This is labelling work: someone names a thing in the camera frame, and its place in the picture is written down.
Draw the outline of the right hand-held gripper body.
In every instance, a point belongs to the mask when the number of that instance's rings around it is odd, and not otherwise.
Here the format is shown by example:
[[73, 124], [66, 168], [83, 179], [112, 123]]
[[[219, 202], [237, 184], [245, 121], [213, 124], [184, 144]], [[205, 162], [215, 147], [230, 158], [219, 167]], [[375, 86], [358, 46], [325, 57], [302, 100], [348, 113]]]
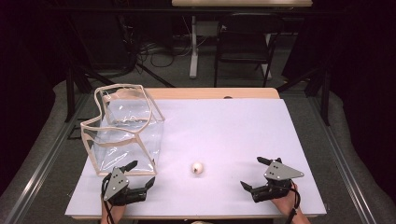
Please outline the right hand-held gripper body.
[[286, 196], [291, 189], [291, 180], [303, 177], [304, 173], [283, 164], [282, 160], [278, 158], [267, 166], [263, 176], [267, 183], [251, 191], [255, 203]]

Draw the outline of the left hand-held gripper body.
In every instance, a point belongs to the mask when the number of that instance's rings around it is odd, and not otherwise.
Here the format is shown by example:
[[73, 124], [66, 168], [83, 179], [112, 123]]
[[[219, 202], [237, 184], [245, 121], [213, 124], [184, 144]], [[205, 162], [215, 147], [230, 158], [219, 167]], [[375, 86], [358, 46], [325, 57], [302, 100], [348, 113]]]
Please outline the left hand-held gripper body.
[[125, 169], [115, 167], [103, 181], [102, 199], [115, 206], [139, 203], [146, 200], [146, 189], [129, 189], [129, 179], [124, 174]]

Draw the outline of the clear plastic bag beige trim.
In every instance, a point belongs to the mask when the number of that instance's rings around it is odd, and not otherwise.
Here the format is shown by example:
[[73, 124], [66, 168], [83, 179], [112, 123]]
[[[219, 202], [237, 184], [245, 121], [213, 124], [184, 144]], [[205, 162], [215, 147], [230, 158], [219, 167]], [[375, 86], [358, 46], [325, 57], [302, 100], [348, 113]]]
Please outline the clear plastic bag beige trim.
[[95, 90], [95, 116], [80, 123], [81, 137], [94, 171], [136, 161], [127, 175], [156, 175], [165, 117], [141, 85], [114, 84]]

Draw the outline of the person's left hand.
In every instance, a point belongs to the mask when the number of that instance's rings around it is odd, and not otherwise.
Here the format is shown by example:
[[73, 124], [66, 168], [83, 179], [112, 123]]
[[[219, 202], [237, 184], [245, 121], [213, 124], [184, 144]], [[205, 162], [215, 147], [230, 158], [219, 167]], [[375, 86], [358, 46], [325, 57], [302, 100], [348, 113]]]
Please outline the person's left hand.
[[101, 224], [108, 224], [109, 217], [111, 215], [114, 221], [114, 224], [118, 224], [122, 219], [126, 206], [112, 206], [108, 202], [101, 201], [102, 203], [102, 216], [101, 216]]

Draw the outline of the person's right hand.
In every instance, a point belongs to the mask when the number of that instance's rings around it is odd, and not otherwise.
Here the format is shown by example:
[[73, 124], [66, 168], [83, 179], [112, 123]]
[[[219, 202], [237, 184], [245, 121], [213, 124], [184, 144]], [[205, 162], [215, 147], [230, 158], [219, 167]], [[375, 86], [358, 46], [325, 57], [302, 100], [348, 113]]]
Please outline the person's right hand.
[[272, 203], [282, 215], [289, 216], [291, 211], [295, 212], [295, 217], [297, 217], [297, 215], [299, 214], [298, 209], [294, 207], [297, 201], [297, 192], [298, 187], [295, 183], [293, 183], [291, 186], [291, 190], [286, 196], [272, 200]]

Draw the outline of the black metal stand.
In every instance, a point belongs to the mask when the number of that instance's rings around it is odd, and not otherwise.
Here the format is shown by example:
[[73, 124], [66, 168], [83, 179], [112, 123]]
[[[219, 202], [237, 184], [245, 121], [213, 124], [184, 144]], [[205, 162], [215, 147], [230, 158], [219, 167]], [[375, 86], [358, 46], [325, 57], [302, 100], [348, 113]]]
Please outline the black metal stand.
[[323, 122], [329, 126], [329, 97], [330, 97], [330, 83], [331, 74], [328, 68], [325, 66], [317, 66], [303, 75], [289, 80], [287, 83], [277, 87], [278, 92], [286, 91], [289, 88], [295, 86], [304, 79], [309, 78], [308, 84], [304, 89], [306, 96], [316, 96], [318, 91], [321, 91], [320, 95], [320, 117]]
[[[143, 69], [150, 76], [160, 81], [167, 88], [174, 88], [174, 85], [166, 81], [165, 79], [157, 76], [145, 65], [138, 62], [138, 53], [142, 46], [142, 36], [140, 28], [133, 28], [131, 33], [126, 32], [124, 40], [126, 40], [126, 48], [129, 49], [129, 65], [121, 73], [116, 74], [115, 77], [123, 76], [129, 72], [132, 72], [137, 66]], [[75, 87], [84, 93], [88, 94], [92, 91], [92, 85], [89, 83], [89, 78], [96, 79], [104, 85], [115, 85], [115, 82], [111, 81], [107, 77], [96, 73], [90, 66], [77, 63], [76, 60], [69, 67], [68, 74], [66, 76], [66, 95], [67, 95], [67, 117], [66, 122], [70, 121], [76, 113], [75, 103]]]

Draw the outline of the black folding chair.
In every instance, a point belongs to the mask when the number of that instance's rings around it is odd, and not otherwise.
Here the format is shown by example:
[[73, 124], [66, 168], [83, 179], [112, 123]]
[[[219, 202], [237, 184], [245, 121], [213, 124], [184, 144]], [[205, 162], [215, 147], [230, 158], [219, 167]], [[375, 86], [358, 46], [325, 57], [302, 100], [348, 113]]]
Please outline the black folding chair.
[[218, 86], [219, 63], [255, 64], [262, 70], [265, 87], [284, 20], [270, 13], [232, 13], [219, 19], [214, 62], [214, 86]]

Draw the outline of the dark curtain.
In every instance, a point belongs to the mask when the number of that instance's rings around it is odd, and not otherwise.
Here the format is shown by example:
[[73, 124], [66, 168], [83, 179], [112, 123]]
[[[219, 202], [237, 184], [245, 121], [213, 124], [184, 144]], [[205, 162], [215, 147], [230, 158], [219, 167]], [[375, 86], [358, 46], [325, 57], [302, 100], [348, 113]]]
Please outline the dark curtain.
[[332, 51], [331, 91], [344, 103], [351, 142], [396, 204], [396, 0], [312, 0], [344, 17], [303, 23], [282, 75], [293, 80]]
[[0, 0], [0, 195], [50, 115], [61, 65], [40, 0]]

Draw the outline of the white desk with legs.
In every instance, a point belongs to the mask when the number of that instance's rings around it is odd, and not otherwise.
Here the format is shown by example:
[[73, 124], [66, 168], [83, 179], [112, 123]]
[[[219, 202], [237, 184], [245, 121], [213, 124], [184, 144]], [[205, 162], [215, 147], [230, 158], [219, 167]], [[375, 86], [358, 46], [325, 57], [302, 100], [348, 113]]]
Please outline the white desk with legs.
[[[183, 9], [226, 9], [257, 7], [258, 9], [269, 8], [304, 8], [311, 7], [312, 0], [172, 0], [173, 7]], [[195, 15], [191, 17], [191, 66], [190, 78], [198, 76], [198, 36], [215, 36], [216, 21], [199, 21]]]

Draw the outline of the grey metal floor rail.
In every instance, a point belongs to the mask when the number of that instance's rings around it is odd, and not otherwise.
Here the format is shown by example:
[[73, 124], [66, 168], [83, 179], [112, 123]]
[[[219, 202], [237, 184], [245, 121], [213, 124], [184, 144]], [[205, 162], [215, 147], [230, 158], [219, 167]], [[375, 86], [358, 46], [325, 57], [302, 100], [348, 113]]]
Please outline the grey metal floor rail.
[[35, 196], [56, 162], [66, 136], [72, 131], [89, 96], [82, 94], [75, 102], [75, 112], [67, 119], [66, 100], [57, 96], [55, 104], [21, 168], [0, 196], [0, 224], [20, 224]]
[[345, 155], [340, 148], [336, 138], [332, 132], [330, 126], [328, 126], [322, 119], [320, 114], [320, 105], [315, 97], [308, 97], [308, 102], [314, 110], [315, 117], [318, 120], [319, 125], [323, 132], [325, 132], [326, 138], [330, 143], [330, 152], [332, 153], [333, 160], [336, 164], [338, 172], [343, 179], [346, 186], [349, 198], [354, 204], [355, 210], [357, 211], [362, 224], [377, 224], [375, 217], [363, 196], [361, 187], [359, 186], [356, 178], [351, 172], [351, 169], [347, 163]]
□ □ □ □
(DESCRIPTION OF THE TASK): Please reproduce, word for word, every line from the first line of the records above through the line containing "Draw the outline of the clear", and leave out the pictures.

(OUTPUT BELOW):
This is labelling work: someone names a thing in the camera frame, and its place in the picture is written down.
Draw the outline of the right hand-held gripper body.
In every instance, a point belongs to the mask when the number of that instance's rings around it is odd, and not otherwise.
Here the format is shown by example:
[[73, 124], [66, 168], [83, 179], [112, 123]]
[[[219, 202], [237, 184], [245, 121], [213, 124], [184, 144]], [[205, 162], [215, 147], [230, 158], [219, 167]], [[375, 86], [358, 46], [325, 57], [302, 100], [348, 113]]]
Please outline the right hand-held gripper body.
[[286, 196], [291, 189], [291, 180], [303, 177], [304, 173], [283, 164], [282, 160], [278, 158], [267, 166], [263, 176], [267, 183], [251, 191], [255, 203]]

Draw the outline of the left hand-held gripper body.
In every instance, a point belongs to the mask when the number of that instance's rings around it is odd, and not otherwise.
Here the format is shown by example:
[[73, 124], [66, 168], [83, 179], [112, 123]]
[[[219, 202], [237, 184], [245, 121], [213, 124], [184, 144]], [[205, 162], [215, 147], [230, 158], [219, 167]], [[375, 86], [358, 46], [325, 57], [302, 100], [348, 113]]]
Please outline the left hand-held gripper body.
[[125, 169], [115, 167], [103, 181], [102, 199], [115, 206], [139, 203], [146, 200], [146, 189], [129, 189], [129, 179], [124, 174]]

Draw the outline of the clear plastic bag beige trim.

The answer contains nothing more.